The morning after the Washington Redskins' 33-17 loss at Detroit Dec. 5, Brad Johnson had more than a quarterback's usual aches and pains. He had a sore throat, too, from screaming all afternoon above the din of the Pontiac Silverdome. Johnson was sacked five times, and his long day was made more onerous by a season-high 14 penalties that cost his team 122 yards.

The Redskins hope to avoid such glitches Sunday against the Indianapolis Colts. But they'll be faced with the same underlying problem--the deafening noise of an indoor stadium filled with hostile fans--at Indianapolis's RCA Dome, where the Colts (11-2) have lost just once this season.

"I'm quite sure it'll be about the same, if not louder," said defensive end Marco Coleman. "There's nowhere for those screams and yells to go, so it's going to be right on top of us."

Against Detroit, the Redskins' offense committed 12 of the team's 14 penalties, including four for holding and four false starts. Most were a direct result of linemen being unable to hear Johnson's snap count and jumping too soon, or getting caught out of position--and, as a result, overcompensating with desperate moves that drew flags.

As they prepared this week for the Colts, the Redskins didn't bother repeating their experiment of two weeks ago, in which the offense practiced in an indoor gymnasium with a crowd-noise tape blaring the background.

"It didn't help. It didn't make a difference," guard Tre Johnson said.

Instead, Coach Norv Turner stressed tuning out distractions and cutting out mistakes.

"We were in a dome 10 days ago," Turner said. "The guys understand what we're talking about. It's a problem for the visiting team in the dome. We're going to do everything we can to make it as little a problem as possible."

For a visiting team, the noise in a domed stadium is especially disruptive to the offense.

Offensive linemen, particularly the tackles, who are farthest from the quarterback, have trouble hearing the count. It was so loud in Detroit that center Cory Raymer, just inches away from Johnson, could make out only snippets of his cadence at times.

In such situations, linemen don't even try to listen. Instead, they watch Raymer's head movement to know when the ball is snapped.

Explained Tre Johnson: "Out of my peripheral vision, I see Cory. Hopefully, out of [right tackle] Jon's [Jansen] peripheral vision, he can see my hand. And we can all move and hopefully get off the ball in time to make the proper adjustment for each play."

But like a childhood game of "telephone," the message often gets garbled as it's passed down the line.

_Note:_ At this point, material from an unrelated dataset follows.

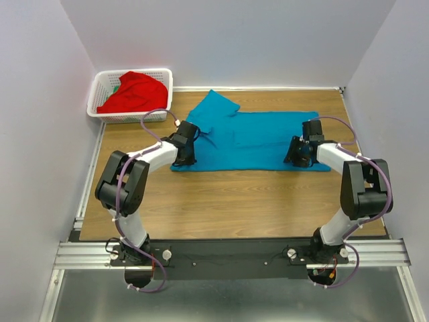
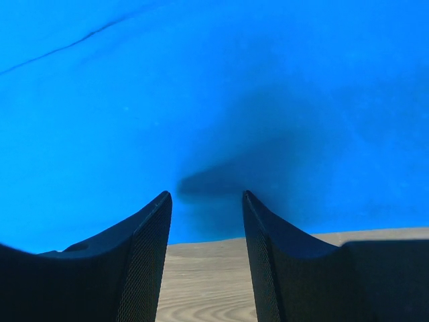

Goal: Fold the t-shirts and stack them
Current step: Fold the tshirt

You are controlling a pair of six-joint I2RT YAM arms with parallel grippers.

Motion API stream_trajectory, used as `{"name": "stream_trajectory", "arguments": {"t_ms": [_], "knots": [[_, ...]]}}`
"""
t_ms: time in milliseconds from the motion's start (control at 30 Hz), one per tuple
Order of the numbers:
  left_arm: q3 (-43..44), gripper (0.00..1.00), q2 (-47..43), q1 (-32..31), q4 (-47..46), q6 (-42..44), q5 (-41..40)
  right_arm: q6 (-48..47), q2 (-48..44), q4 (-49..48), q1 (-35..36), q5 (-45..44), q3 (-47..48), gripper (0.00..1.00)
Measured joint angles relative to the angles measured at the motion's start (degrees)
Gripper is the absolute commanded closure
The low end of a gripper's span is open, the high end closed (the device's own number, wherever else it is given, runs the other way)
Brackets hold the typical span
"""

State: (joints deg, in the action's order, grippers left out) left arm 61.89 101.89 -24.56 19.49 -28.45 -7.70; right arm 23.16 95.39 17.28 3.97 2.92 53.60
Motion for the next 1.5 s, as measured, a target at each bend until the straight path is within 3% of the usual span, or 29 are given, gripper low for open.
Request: {"name": "stream_trajectory", "arguments": {"t_ms": [267, 467, 533, 733, 800, 1000, 1100, 1233, 1500], "knots": [[-6.4, 0.78, -4.9, 0.0, -0.3, -0.1, 0.2, 1.2, -2.9, 1.1, 0.2, -2.6, -3.5, 0.45], [-14.2, 0.77, -12.8, -0.2, 2.8, -0.7, 2.0, 4.4, -8.1, 9.7, 0.1, 0.4, -7.1, 0.43], [-16.1, 0.74, -15.1, -0.2, 4.0, -1.0, 2.8, 5.2, -9.9, 13.7, 0.1, 1.7, -8.0, 0.43], [-18.5, 0.48, -21.8, -0.2, 12.3, -2.0, 3.5, 5.9, -15.3, 23.3, 0.1, 4.6, -7.0, 0.43], [-17.2, 0.48, -23.6, 0.0, 13.7, -2.5, 3.5, 5.7, -15.6, 23.7, 0.3, 6.7, -3.8, 0.44], [-12.5, 0.5, -27.8, 0.2, 9.4, -4.5, 3.5, 6.8, -13.8, 11.2, 5.2, 18.0, 1.4, 0.5], [-12.4, 0.62, -27.5, 0.3, 4.8, -5.2, 4.3, 8.0, -6.4, 1.5, 10.4, 22.8, 5.4, 0.52], [-12.4, 0.75, -23.5, 0.5, -0.7, -5.9, 7.5, 8.6, 3.9, -6.2, 15.6, 25.7, 10.6, 0.53], [-10.3, 0.79, -14.1, 0.5, -3.9, -5.6, 11.4, 9.9, 19.4, -14.3, 21.0, 28.4, 20.3, 0.53]]}}
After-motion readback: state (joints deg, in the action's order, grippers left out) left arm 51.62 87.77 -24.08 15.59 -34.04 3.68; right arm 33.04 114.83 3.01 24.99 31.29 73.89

Passing plays are especially difficult.

Because each lineman must watch the ball to know when to move, he can't also keep an eye on the defensive lineman he's assigned to block. And in the split-second it takes for him to cut his eyes from the ball to the defender, that defensive lineman lunges forward--especially when he knows it's a passing play.

"He gets a jump on you," said Tre Johnson. "If you're still in your stance, and he goes--he's got a bee-line to the quarterback."

That's largely how Detroit managed to sack Johnson five times.

Unable to hear, linemen invariably get set back on their heels in domes. There are no ways to finesse it; they simply have to work twice as hard to hold their ground.

"I think you've just got to be prepared to be a little late, a little behind off the ball and then fight your [behind] off to get back in position to make the blocks you can make," Tre Johnson said. "It's like going against a bigger, stronger man. You've got to make whatever technical adjustments you need to get the job done."

In reviewing the game film, tackle Andy Heck noticed one such glitch in his technique during that awkward split-second between watching the ball and watching his opponent.

"When I was going from watching the ball and shifting my focus out to my defensive end, I had a tendency to set out too far and open myself up to an inside move," Heck said. He vowed not to make that mistake Sunday.

One way for the Redskins to combat crowd noise would be by running the ball. That's the best way to control the clock and keep opponents off the field. Against Detroit, the Redskins all but abandoned their running game after falling behind 20-10 in the first half. Afterward, some questioned the tactic.

"If we run the ball more, that means we're doing things in the game that would tend to take a crowd out of it: We're having success in the run. We're not behind in the points because we're able to stick with the run," Heck said.

Added Raymer: "Offensively, what you've got to do is go out and score points and shut the crowd up. That's the best way to deal with it."

But ultimately, there's no foolproof solution for overcoming indoor stadium noise.

As a former quarterback for the Minnesota Vikings, who play at the Metrodome, Brad Johnson knows the advantages of playing indoors. But he's quick to add that the RCA Dome alone doesn't explain why the Colts have gone from 3-13 last season to 11-2 this season.

"The reason why they're good is: They have good players," Johnson said. "The dome is definitely an advantage, but that's not why they're winning games."

CAPTION: Tackle Andy Heck, right, says the noisy Silverdome affected how he played: "I had a tendency to set out too far and open myself up to an inside move."